*EXERCISE OBJECTIVE*
From the first line of the entries through the line containing "Zoom in on the lime green rod here.", output everything exactly except the pictures.

*MATERIAL TO PROCESS*

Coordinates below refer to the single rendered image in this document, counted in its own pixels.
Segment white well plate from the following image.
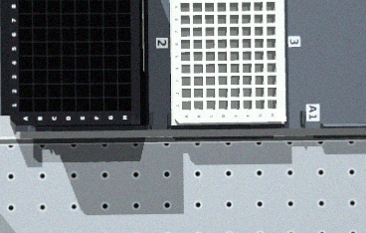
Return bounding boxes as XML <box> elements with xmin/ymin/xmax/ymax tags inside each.
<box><xmin>170</xmin><ymin>0</ymin><xmax>285</xmax><ymax>125</ymax></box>

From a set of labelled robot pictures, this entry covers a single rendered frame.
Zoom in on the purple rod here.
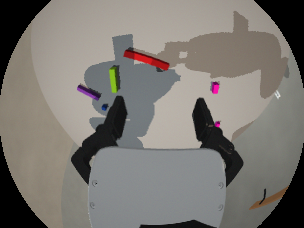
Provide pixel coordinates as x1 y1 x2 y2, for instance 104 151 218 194
77 84 100 101

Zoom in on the lime green rod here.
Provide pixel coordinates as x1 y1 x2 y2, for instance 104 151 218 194
109 67 118 93

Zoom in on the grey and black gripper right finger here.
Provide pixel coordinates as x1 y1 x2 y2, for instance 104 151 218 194
192 98 243 187

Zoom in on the red rod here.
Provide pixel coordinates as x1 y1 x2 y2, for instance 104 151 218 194
123 50 169 71

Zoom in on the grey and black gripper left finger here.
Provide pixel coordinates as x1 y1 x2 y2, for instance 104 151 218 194
71 96 127 184

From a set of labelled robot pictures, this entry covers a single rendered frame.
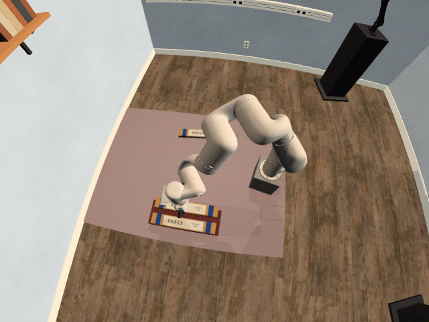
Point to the cream label strip with blue and orange bands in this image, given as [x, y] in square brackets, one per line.
[191, 133]
[193, 208]
[183, 223]

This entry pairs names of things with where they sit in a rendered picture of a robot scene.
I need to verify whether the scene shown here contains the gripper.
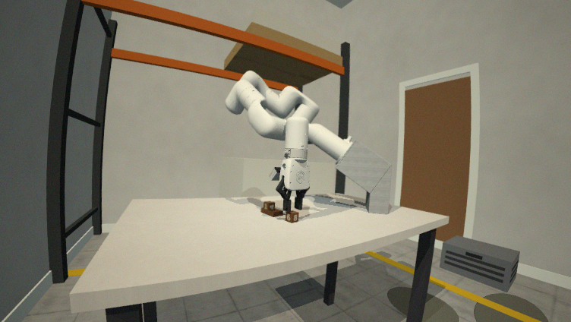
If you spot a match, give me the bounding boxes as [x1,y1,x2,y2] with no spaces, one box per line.
[276,157,310,212]

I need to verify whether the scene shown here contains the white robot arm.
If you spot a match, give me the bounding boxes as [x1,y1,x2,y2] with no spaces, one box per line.
[225,71,352,165]

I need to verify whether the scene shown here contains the brown wooden cube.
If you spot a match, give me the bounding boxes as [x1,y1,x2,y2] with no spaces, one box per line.
[263,201,275,211]
[285,210,299,223]

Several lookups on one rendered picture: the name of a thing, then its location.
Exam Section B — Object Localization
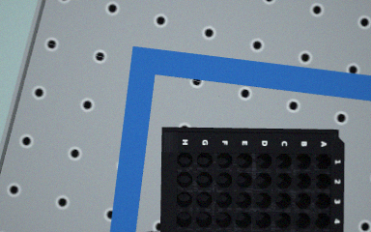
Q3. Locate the grey flat base plate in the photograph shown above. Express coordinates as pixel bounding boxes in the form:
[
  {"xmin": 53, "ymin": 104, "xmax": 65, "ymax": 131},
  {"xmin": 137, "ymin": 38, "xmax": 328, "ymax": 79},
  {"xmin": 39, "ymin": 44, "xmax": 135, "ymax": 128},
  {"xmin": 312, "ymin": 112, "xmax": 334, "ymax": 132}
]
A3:
[{"xmin": 0, "ymin": 0, "xmax": 371, "ymax": 232}]

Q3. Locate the black well plate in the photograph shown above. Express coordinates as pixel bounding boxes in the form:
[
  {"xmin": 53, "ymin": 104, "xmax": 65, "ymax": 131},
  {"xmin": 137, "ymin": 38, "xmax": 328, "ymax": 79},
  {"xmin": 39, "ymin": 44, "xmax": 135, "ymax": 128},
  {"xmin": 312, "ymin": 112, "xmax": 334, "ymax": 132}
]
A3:
[{"xmin": 160, "ymin": 127, "xmax": 345, "ymax": 232}]

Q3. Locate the blue tape outline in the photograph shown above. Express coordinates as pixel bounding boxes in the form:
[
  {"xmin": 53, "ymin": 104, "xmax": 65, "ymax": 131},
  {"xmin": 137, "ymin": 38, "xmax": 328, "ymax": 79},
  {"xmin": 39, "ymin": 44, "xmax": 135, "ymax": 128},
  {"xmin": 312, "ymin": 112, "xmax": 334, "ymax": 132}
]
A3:
[{"xmin": 110, "ymin": 46, "xmax": 371, "ymax": 232}]

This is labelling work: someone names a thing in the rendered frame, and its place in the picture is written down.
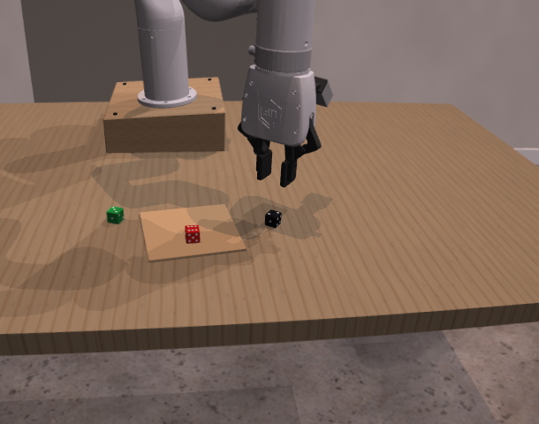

*TASK ANSWER*
Coordinates below refer to the single rendered image in this document, counted in its own pixels.
Segment white well plate from the following image.
Return bounding boxes as XML <box> elements with xmin/ymin/xmax/ymax tags inside each.
<box><xmin>170</xmin><ymin>0</ymin><xmax>285</xmax><ymax>125</ymax></box>

From a set of labelled robot pictures, this entry covers a single rendered frame.
Zoom in on the purple rod here.
Provide pixel coordinates as x1 y1 x2 y2, for instance 104 151 218 194
77 84 100 101

Zoom in on the lime green rod here.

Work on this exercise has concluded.